» TASK DIRECTIONS
Nothing but the lines from the start of the entries through the line containing "If you could please" should appear in the answer, each given exactly.

» MATERIAL PROVIDED

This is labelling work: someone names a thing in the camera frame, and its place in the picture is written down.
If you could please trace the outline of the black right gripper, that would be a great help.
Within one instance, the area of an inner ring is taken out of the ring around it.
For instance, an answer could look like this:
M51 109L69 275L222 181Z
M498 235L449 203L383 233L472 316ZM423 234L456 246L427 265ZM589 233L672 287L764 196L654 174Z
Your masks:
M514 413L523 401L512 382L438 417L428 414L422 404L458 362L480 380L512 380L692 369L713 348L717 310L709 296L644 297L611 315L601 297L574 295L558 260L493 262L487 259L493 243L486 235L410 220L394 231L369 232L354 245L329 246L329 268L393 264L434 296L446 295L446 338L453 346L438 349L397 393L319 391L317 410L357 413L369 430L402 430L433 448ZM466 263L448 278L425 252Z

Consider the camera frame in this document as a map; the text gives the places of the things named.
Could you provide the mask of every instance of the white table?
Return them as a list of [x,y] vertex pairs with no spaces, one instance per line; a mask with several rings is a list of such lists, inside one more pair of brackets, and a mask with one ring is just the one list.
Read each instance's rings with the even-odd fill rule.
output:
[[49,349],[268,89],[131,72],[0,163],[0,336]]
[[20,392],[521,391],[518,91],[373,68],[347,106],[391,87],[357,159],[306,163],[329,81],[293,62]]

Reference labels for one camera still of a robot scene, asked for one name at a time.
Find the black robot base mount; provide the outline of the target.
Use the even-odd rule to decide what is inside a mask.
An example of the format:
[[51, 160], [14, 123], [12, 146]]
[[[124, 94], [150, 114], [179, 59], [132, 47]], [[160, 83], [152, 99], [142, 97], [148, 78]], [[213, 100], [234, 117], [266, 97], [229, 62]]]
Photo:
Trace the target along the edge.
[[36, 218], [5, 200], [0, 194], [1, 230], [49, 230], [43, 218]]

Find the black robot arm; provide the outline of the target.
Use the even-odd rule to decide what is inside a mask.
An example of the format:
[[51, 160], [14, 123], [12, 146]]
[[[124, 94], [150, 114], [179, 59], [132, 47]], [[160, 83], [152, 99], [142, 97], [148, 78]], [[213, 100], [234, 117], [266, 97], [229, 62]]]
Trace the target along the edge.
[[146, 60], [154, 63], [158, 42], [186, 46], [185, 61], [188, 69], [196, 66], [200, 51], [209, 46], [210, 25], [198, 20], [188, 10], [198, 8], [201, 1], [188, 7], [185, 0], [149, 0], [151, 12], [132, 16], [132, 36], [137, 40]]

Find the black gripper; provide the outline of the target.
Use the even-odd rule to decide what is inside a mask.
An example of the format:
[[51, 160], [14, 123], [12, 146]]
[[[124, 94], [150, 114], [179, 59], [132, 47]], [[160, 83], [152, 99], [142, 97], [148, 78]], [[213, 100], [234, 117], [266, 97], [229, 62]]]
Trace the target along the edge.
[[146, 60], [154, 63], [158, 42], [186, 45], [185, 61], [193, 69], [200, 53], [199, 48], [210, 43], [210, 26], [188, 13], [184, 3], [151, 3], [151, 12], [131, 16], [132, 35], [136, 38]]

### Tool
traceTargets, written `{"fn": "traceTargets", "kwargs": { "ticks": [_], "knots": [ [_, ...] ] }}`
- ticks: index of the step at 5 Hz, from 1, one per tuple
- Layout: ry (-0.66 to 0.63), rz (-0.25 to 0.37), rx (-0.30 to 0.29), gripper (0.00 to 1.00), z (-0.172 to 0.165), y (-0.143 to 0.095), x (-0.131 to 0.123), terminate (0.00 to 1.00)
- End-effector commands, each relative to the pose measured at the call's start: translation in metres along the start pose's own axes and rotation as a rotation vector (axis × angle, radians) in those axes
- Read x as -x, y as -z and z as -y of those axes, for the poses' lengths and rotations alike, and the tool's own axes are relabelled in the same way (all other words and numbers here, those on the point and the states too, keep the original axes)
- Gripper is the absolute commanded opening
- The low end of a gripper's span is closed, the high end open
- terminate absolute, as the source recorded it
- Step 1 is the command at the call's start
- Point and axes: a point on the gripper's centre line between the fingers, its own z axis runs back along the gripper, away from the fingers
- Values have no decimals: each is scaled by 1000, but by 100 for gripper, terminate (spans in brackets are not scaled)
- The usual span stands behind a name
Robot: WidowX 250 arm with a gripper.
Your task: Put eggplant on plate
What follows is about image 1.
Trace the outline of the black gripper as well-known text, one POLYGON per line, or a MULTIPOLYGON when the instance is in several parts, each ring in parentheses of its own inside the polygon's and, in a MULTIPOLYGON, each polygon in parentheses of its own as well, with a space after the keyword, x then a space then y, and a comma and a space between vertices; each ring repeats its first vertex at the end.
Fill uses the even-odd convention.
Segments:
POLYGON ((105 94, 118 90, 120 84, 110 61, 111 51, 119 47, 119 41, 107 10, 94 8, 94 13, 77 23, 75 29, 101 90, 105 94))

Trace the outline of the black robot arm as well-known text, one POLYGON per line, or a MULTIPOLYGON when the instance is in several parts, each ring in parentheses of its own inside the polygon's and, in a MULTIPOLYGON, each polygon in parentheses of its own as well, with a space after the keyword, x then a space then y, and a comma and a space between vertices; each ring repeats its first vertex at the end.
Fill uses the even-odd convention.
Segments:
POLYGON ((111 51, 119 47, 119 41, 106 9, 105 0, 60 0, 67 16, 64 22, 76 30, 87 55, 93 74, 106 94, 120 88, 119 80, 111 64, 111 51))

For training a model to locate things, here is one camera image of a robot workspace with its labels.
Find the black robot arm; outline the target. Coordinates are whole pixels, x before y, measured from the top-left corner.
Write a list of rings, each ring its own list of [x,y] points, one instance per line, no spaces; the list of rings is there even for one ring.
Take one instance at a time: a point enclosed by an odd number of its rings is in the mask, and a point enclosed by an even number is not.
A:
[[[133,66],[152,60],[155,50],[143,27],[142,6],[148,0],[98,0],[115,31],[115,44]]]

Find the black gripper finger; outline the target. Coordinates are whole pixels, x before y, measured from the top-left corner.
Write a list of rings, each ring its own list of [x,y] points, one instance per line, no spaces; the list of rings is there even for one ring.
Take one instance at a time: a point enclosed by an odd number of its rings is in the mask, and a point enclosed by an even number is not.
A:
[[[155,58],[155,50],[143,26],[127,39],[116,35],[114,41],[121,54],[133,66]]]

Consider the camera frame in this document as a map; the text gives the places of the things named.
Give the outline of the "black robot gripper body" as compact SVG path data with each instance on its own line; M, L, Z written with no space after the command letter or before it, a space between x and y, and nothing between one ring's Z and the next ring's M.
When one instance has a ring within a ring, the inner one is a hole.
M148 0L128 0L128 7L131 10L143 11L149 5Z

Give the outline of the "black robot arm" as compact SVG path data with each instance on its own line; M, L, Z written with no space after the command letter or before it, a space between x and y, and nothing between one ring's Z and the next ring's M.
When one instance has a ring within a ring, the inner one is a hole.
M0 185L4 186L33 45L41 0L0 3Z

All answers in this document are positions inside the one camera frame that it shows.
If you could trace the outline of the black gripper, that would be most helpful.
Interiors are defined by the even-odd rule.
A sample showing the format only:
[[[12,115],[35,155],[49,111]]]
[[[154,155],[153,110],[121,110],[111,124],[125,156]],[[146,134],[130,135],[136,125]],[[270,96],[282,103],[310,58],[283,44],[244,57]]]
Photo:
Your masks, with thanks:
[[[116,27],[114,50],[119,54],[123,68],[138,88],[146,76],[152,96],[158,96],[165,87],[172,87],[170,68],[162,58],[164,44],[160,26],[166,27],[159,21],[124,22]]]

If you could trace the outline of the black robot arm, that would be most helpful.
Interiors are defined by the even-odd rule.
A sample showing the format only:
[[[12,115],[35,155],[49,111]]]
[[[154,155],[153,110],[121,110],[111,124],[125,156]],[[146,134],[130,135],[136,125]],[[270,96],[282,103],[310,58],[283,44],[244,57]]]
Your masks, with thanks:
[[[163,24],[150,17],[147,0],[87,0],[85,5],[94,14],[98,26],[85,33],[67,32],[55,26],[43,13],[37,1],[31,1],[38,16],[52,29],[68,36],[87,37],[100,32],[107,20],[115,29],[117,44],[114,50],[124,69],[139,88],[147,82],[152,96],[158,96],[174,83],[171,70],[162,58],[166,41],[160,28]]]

» TASK OUTPUT
This is labelling work: someone names a thing in the camera frame, and its place in the picture is written down.
If you could please trace the outline of the black right gripper, that would be a great help.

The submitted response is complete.